Exercise instructions = Transcribe word for word the lines below from the line with "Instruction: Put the" through the line with "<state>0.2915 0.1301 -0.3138", ends included.
[Data Boundary: Start]
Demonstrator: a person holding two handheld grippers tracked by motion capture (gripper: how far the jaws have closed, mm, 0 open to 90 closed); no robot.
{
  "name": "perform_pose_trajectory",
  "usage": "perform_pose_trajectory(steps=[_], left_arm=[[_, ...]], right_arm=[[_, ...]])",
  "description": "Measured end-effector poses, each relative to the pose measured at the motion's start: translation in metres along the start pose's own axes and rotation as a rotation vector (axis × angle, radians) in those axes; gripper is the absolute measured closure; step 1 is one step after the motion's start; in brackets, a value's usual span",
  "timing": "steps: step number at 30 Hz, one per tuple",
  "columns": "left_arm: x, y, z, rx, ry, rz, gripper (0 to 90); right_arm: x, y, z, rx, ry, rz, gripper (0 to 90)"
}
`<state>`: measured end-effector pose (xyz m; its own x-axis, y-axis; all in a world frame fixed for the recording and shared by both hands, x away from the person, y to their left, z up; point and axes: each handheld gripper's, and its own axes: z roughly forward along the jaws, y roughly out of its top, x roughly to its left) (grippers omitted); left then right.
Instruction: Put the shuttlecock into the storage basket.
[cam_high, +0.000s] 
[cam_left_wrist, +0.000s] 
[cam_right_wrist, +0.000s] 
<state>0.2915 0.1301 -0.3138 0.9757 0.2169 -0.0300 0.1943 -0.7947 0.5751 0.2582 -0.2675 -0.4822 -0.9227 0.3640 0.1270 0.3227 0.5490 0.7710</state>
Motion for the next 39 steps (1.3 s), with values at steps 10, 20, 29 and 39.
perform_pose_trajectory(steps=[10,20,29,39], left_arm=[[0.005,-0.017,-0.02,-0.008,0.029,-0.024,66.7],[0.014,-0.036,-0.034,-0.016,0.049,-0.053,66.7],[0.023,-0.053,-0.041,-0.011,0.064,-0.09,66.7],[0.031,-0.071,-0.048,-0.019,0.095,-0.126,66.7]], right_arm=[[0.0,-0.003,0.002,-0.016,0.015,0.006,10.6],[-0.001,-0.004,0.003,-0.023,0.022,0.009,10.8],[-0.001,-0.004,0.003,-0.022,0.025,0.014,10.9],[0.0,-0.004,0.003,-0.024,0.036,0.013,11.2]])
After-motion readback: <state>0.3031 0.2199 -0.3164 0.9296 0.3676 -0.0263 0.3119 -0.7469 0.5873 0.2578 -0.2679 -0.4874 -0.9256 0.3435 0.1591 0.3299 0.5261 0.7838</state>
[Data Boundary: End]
Reply to the task =
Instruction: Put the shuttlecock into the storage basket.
[cam_high, +0.000s] 
[cam_left_wrist, +0.000s] 
[cam_right_wrist, +0.000s] 
<state>0.2915 0.1301 -0.3138 0.9757 0.2169 -0.0300 0.1943 -0.7947 0.5751 0.2582 -0.2675 -0.4822 -0.9227 0.3640 0.1270 0.3227 0.5490 0.7710</state>

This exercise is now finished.